Work order ▸
An exact repetition of the data is required; no picture should appear in it.

Collected material ▸
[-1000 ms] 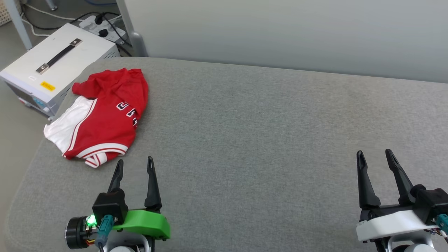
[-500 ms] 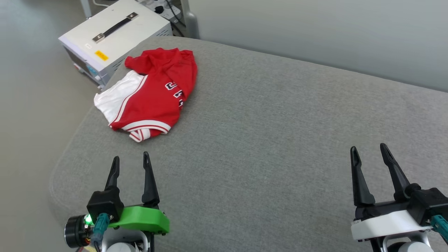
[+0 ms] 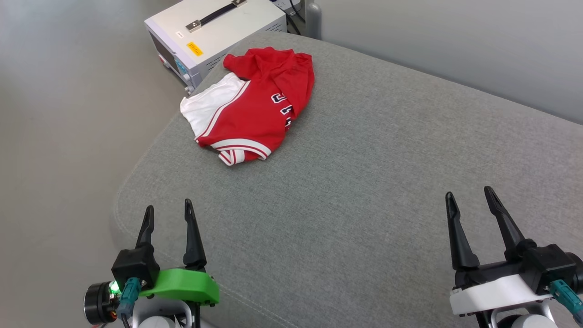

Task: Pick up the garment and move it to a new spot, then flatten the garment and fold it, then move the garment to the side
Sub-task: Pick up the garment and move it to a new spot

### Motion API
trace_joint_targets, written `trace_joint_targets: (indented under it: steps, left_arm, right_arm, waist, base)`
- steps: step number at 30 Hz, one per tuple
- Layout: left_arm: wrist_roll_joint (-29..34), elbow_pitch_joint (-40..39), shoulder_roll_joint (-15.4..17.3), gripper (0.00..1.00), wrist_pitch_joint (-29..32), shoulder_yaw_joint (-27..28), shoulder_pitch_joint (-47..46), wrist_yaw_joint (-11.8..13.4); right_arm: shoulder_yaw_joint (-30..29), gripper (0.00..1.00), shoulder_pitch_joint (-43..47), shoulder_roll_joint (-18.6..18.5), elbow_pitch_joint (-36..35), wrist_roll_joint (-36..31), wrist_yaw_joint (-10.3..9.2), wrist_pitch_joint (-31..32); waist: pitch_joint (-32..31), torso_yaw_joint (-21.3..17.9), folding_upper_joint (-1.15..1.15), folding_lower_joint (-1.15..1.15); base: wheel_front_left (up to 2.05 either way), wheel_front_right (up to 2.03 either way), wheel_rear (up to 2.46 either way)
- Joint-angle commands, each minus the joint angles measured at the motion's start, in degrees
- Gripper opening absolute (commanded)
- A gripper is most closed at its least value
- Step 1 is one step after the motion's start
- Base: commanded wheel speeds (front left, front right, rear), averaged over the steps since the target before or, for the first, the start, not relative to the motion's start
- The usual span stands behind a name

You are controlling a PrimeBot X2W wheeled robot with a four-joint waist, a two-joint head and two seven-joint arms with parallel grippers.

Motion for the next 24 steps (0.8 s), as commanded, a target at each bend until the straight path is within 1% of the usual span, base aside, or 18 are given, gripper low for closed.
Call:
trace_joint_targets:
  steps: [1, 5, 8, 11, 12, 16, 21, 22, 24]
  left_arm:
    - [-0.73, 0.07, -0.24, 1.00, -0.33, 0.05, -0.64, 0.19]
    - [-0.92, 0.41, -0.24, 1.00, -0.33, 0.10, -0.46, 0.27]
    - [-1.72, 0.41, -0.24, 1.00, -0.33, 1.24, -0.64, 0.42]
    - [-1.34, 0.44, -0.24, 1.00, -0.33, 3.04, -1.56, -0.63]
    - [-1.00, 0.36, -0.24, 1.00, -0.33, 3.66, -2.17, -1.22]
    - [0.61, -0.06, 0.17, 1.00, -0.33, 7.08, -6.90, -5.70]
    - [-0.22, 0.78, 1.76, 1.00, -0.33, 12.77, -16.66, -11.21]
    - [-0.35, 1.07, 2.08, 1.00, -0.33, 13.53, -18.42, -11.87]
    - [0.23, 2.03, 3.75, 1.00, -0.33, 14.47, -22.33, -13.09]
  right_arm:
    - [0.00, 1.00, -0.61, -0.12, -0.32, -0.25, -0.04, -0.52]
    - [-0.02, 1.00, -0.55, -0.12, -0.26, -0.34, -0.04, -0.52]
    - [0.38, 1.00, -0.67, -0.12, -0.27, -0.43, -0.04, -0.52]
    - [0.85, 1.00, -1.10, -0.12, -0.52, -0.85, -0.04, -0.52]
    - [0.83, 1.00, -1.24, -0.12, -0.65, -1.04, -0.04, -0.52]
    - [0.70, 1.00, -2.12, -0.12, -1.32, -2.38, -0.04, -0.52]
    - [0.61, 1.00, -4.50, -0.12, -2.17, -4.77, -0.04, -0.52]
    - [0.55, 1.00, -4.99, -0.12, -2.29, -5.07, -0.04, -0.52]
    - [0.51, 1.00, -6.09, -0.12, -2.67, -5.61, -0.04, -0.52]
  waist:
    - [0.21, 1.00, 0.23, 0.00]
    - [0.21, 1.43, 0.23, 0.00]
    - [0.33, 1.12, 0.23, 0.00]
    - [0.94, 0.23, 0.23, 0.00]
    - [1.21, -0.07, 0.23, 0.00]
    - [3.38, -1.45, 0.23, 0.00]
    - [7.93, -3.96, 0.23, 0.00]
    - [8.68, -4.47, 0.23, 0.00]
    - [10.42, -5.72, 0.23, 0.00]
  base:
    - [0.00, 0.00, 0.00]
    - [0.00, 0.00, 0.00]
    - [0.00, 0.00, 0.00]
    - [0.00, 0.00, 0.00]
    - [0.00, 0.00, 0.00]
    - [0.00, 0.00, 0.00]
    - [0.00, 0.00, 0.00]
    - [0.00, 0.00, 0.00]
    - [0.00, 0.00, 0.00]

Output ▸
[-1000 ms] 
[-500 ms] 
[+0 ms] 

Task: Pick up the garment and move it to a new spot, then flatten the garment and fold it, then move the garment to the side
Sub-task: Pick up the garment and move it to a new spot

### Motion API
trace_joint_targets, written `trace_joint_targets: (indented under it: steps, left_arm, right_arm, waist, base)`
- steps: step number at 30 Hz, one per tuple
- Layout: left_arm: wrist_roll_joint (-29..34), elbow_pitch_joint (-40..39), shoulder_roll_joint (-15.4..17.3), gripper (0.00..1.00), wrist_pitch_joint (-29..32), shoulder_yaw_joint (-27..28), shoulder_pitch_joint (-47..46), wrist_yaw_joint (-11.8..13.4); right_arm: shoulder_yaw_joint (-30..29), gripper (0.00..1.00), shoulder_pitch_joint (-43..47), shoulder_roll_joint (-18.6..18.5), elbow_pitch_joint (-36..35), wrist_roll_joint (-36..31), wrist_yaw_joint (-10.3..9.2), wrist_pitch_joint (-31..32); waist: pitch_joint (-32..31), torso_yaw_joint (-21.3..17.9), folding_upper_joint (-1.15..1.15), folding_lower_joint (-1.15..1.15); base: wheel_front_left (up to 2.05 either way), wheel_front_right (up to 2.03 either way), wheel_rear (up to 2.46 either way)
- Joint-angle commands, each minus the joint angles measured at the motion's start, in degrees
- Gripper opening absolute (commanded)
- A gripper is most closed at its least value
- Step 1 is one step after the motion's start
- Base: commanded wheel speeds (front left, front right, rear), averaged over the steps since the target before or, for the first, the start, not relative to the motion's start
- The usual span stands behind a name

You are controlling a PrimeBot X2W wheeled robot with a four-joint waist, a two-joint head and two seven-joint arms with parallel grippers.

Motion for the next 24 steps (0.8 s), as commanded, a target at each bend until the straight path is within 1% of the usual span, base aside, or 18 are given, gripper low for closed.
Call:
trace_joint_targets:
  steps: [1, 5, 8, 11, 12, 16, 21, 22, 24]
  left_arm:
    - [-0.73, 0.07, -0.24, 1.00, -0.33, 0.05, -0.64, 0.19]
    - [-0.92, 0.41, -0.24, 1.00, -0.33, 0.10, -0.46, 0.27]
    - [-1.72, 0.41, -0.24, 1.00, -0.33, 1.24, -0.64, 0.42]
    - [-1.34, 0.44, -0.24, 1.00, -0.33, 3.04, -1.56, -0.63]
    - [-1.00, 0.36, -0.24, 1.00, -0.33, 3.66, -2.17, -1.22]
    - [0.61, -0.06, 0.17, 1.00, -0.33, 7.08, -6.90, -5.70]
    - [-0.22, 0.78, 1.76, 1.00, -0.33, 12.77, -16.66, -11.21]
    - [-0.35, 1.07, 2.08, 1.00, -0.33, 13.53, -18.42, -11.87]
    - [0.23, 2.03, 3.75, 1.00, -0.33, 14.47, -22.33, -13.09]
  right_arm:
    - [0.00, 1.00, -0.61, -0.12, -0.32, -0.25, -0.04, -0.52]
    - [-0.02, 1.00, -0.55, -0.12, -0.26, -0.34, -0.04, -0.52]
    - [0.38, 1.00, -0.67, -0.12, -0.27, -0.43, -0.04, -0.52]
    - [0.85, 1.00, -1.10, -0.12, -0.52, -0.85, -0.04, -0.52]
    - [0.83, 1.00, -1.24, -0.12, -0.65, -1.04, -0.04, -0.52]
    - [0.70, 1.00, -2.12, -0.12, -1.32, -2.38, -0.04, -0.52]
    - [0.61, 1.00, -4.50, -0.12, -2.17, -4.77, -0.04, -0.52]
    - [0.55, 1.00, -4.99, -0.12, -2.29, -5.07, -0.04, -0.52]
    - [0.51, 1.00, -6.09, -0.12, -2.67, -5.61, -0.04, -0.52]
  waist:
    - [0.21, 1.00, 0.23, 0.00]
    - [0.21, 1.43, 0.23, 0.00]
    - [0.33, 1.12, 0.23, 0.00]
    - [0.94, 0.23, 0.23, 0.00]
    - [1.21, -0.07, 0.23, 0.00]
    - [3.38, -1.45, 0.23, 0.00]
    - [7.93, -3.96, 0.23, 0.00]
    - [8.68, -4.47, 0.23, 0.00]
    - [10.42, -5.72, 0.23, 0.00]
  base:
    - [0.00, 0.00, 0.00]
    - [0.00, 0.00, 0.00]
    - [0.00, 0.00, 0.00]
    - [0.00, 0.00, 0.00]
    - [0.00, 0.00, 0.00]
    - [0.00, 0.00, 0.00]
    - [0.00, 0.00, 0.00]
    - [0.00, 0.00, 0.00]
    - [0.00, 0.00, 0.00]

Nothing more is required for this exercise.